C. Komponen-Komponen Kurikulum
Kurikulum memiliki lima komponen utama, yaitu :
1) Tujuan
2) Materi
3) Strategi
4) Pembelajaran
5) Organisasi kurikulum
6) Evaluasi.
Kelima komponen tersebut terkristalisasi dalam
kurikulum, sehingga antara satu dan lainnya memiliki keterkaitan yang erat dan
tidak bisa dipisahkan.
1) Tujuan
Mengingat pentingnya pendidikan bagi
manusia, hampir di setiap negara telah mewajibkan para warganya untuk mengikuti
kegiatan pendidikan, melalui berbagai ragam teknis penyelenggaraannya, yang disesuaikan
dengan falsafah negara, keadaan sosial-politik kemampuan sumber daya dan
keadaan lingkungannya masing-masing. Kendati demikian, dalam hal menentukan
tujuan pendidikan pada dasarnya memiliki esensi yang sama.

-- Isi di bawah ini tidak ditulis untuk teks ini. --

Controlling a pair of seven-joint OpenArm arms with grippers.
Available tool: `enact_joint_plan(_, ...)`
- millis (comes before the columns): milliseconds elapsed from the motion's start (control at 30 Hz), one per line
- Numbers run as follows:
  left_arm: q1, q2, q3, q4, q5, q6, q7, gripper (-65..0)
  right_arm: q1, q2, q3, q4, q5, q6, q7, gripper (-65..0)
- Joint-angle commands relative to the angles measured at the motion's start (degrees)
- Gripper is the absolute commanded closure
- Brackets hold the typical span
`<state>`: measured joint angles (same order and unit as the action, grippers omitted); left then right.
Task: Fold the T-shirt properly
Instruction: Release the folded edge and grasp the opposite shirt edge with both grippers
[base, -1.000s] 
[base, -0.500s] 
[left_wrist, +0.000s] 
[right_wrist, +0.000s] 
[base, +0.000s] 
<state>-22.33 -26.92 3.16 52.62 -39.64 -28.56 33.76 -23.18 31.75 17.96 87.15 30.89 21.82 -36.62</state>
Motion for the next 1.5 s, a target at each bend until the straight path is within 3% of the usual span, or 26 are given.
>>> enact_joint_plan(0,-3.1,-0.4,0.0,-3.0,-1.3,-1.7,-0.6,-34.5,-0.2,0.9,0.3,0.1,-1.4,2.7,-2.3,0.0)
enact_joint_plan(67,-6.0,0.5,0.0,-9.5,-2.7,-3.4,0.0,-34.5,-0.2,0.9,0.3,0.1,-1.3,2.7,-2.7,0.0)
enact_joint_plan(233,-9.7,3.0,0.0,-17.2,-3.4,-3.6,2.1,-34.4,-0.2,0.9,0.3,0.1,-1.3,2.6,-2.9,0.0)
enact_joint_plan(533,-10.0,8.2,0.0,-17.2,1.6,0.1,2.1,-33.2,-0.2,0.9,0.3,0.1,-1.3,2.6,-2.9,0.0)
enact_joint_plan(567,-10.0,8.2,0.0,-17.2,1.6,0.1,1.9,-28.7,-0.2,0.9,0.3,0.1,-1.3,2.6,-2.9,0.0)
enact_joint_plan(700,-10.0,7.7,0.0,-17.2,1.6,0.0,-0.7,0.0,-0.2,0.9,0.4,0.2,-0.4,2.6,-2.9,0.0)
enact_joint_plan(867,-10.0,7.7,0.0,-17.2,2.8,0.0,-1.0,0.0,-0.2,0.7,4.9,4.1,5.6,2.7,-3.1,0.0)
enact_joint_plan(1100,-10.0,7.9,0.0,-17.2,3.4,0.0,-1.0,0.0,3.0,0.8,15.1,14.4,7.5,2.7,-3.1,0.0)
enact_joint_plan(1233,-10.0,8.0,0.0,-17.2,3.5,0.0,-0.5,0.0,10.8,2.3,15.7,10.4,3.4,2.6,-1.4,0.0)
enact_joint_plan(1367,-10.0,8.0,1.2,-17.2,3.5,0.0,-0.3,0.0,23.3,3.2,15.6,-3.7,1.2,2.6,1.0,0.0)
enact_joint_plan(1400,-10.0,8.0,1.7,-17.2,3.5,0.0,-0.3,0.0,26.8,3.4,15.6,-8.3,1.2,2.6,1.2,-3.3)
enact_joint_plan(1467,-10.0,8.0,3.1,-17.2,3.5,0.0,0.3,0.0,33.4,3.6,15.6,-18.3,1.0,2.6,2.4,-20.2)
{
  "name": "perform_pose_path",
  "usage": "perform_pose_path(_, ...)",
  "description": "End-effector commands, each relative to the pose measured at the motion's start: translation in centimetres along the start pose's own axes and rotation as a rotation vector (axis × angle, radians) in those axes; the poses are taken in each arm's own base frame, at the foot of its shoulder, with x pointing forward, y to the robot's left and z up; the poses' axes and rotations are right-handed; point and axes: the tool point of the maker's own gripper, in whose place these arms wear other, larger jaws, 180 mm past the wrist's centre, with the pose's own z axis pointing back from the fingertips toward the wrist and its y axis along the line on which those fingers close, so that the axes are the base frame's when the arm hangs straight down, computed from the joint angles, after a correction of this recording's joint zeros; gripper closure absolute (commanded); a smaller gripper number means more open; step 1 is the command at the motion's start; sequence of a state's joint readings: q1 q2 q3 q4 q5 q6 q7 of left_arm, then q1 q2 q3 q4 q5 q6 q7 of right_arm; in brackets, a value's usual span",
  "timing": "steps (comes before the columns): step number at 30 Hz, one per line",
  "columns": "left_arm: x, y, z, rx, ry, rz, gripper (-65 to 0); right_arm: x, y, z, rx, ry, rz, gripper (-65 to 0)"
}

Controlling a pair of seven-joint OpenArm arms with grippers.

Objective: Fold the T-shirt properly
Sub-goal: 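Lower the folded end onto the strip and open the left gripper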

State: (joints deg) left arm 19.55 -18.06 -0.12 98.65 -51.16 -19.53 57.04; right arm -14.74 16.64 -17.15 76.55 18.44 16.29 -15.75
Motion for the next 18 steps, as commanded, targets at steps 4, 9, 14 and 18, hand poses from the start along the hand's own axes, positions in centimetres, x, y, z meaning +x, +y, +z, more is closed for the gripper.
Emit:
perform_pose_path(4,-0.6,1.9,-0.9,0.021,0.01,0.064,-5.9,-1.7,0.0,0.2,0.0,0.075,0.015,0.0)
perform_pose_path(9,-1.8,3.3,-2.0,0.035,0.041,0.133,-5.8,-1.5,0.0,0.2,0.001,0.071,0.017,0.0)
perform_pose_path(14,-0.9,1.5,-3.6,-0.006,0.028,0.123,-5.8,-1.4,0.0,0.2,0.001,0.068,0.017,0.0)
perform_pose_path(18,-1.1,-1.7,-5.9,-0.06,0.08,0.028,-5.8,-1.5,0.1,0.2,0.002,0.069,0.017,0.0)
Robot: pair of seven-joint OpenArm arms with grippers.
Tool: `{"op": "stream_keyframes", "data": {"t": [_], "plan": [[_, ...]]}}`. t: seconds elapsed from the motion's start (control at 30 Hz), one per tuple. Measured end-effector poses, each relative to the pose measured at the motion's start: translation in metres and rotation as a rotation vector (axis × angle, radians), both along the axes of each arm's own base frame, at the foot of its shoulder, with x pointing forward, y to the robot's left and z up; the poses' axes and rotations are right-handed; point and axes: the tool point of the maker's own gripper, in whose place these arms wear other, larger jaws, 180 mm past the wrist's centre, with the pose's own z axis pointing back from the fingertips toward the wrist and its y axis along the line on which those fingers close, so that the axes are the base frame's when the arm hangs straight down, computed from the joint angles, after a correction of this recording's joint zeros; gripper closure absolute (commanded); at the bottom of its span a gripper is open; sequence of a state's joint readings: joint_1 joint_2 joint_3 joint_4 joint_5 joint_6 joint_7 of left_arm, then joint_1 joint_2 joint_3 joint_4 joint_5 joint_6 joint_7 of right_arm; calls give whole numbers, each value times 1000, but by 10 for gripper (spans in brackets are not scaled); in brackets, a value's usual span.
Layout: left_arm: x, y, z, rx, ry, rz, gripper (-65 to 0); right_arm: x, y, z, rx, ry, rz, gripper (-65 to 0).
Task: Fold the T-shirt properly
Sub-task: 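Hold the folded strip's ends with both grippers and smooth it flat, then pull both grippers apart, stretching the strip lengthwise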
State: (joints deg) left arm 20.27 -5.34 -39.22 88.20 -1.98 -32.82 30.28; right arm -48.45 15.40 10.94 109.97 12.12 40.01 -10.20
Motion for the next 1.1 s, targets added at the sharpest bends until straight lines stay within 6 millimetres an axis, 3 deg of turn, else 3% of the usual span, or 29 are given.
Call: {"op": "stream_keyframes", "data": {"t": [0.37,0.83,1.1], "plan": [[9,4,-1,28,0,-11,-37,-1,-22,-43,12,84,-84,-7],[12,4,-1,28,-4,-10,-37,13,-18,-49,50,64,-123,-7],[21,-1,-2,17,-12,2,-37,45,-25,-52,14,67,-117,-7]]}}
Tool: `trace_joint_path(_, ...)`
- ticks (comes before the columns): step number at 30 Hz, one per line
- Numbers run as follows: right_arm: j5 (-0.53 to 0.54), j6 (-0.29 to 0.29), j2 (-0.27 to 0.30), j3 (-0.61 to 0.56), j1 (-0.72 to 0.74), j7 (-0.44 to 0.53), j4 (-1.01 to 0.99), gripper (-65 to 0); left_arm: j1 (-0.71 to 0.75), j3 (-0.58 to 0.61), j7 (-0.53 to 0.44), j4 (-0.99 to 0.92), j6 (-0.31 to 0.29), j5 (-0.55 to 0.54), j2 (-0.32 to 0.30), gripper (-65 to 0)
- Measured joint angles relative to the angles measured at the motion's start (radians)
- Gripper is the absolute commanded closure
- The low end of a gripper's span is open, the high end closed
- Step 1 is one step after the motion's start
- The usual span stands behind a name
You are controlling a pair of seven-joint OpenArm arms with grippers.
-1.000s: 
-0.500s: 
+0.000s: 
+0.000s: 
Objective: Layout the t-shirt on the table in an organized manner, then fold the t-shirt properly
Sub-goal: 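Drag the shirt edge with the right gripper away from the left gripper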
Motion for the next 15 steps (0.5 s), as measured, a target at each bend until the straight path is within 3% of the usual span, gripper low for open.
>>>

Dalam perspektif Pendidikan Nasional,
tujuan Pendidikan Nasional dapat dilihat secara jelas dalam Undang-Undang Nomor
20 Tahun 2003 tentang Sistem Pendidikan Nasional, bahwa : ” Pendidikan Nasional
berfungsi mengembangkan kemampuan dan membentuk watak serta peradaban bangsa
yang bermartabat dalam rangka mencerdaskan kehidupan bangsa, bertujuan untuk
berkembangnya potensi peserta didik agar menjadi manusia yang beriman dan
bertakwa kepada Tuhan Yang Maha Esa, berakhlak mulia, sehat, berilmu, cakap,
kreatif, mandiri, dan menjadi warga negara yang demokratis serta bertanggung
jawab”..
Tujuan-tujuan pendidikan mulai dari
pendidikan nasional sampai dengan tujuan mata pelajaran masih bersifat abstrak
dan konseptual, oleh karena itu perlu dioperasionalkan dan dijabarkan lebih
lanjut dalam bentuk tujuan pembelajaran. Tujuan pembelajaran merupakan tujuan
pendidikan yang lebih operasional, yang hendak dicapai dari setiap kegiatan
pembelajaran dari setiap mata pelajaran. Oleh karena itu kurikulum disini
berfungsi sebagai alat untuk mengoperasionalkan tujuan pendidikan yang telah
ada.
2) Materi Pembelajaran
Dalam menentukan materi pembelajaran
atau bahan ajar tidak lepas dari filsafat dan teori pendidikan yang dikembangkan.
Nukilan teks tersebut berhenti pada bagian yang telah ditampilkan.